Baba, I feel exactly the same I so want to stop drinking I am in my 50′s and I have been heavily for some time. I know it will eventually kill me if I don’t stop. I think that the hardest thing to do was to admit to myself and others that I have a problem. Was it the same for you?
I would say yes if you get down to 2 or 3 pints a night it can then become a habit as in a safety habit that you may continue to drink those 2 or 3 for many more months or years. Take those 2 or 3 pints a way at night and you have a scared person with a habit. Is alcoholism a habit no i feel its a very real problem and not a habit. Is depression a habit you don’t have to drink to get that. Are panic attacks a habit you don’t have to drink to get those. Is going to sleep a habit. Only when you make it a habit is it a habit. You could say step 1., Started by going out for a beer after work. Step 2 It then slowly became a Habit because i felt like i had nothing more to do than to go to the pub at night. Step 3 You could say the habit has now became an addiction that is no longer a habit it is now a medical condition. Dependence of a drug. Ie 1 big fecking problem. I do not feel that there is a set pattern to alcohol abuse ie the habit thing. Oh i wont bore you all with it. Just do your bloody best to do your best. Rome was not built in a day and an alcoholic has never been cured in one day.
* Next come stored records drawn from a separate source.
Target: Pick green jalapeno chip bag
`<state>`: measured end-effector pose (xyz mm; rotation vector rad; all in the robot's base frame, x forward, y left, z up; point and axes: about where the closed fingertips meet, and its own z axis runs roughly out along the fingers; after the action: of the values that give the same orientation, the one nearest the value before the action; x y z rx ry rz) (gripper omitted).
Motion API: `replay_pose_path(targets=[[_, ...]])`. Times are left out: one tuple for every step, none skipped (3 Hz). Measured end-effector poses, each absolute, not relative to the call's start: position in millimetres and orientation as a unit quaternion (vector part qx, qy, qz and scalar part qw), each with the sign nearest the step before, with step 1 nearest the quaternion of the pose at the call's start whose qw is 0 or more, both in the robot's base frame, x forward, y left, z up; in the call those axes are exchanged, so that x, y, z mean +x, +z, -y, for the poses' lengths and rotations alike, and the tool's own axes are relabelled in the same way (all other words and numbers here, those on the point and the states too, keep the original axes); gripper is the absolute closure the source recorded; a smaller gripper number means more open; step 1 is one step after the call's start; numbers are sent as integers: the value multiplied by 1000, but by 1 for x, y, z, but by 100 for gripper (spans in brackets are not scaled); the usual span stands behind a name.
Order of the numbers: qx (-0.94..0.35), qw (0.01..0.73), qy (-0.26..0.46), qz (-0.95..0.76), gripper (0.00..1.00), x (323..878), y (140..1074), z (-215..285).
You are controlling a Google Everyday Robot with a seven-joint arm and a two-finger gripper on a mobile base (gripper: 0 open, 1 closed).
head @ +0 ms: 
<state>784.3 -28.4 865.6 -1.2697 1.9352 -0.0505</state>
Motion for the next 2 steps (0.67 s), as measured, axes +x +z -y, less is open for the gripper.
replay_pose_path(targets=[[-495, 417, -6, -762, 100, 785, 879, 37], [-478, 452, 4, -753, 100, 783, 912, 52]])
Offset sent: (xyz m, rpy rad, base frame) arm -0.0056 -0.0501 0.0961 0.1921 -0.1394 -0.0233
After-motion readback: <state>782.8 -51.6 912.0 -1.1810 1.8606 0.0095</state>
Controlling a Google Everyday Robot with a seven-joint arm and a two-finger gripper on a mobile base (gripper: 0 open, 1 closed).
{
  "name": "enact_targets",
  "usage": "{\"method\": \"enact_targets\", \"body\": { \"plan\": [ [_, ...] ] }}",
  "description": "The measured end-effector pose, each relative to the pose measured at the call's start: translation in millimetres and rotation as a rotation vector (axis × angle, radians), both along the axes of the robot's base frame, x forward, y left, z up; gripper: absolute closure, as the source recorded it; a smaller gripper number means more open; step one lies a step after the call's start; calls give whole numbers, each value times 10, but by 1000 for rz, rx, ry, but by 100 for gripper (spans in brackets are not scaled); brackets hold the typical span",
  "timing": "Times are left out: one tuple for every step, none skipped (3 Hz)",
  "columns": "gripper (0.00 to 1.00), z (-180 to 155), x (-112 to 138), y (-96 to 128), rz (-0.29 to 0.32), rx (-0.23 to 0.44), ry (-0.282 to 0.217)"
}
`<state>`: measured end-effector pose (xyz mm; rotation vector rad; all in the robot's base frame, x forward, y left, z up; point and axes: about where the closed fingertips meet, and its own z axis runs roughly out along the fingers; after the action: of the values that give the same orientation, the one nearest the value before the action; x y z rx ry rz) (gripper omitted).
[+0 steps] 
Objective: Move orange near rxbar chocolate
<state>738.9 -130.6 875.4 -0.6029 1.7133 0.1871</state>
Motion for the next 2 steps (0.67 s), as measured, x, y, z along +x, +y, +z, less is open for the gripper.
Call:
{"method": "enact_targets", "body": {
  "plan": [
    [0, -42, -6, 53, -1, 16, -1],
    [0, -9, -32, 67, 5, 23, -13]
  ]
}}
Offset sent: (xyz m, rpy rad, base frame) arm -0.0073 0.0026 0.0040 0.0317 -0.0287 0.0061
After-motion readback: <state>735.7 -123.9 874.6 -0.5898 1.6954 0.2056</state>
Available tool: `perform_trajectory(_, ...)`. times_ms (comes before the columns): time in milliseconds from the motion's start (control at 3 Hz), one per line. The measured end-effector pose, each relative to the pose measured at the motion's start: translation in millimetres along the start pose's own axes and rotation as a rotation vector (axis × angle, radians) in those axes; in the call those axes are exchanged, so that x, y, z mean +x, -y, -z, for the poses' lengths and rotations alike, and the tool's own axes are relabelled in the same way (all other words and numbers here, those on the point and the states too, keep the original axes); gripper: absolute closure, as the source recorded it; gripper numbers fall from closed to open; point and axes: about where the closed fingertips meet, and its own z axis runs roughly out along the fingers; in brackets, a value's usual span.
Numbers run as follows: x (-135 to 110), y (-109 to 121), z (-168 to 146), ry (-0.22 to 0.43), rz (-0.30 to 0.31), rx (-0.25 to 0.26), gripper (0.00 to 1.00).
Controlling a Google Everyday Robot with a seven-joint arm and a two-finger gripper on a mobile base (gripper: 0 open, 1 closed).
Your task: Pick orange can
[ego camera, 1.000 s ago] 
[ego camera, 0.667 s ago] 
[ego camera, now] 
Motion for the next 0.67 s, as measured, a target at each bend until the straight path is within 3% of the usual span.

I can relate to what you are all saying. I started drinking more when i had no job to relief the boredom i felt. In addition my friend would drink alot and i started seeing her more. Now its got to the point where i sometimes drink in the morning and at night. I can have a bottle or two a night. No one knows this but i have a problem. I think my surrounding do not help and am trying to improve my life but feel stuck.
Hi,I can relate to these comments.I started drinking around 15 and am now 30.For me its a case of binge drinking,once I start I cant stop untill my body tells me too.I also have a stomach problem which is made worse by the drinking and yet I still drink.This disease is the worst thing ever and I would love to stop now.It has affected my work,relationships and has also got me into trouble.Even by writing this I feel better and think it is now time to stop.It wont be easy but I am going to try,any advice thanks,wish me luck.
Reading thru this website I see that I am an absolute textbook case, a complete cliche of a drinker.
I think I’m still in denial though. 2/3 of a bottle every night keeps me happy, what’s the harm in that? It’s not escalating – okay only slowly – and it doesn’t hurt anyone, only my bank account so far.
[I write that tho, and there's part of me that knows that I'm ignoring the stalled career, the slatternly house, the lack of relationships, the low moods, the carb cravings, the bleakness, and feelings of craven weakness....
]
So I’m reading though this website thinking, “oh my god, I am an alcoholic after all” and do you know what? That just makes me want to go and have a drink.
And I’ve already had a beer tonight.
Good night fellow strugglers.
L21
Hi Friends,
I’m desperated,sorry for my english I’m Italian I’m doing my best.My husband….got him today with 2 bottle of ceres….he was hiding them from me 3th treatments….one in hospitaln for over a months (into a community) no results….ok we all know how it works….one thing I really don’t get to understand. ” Why to lie about to have had a drink?” he keeps lieing to me as if I’m a crazy person who doesn’t know that it says….Myself drinking? are you joking? Today got him with a bag carring 2 ceres….why Lieing^? What’s the point? isn’t it unsane to not admit in front of the eveindences? How can he drink getting Antabuse pills?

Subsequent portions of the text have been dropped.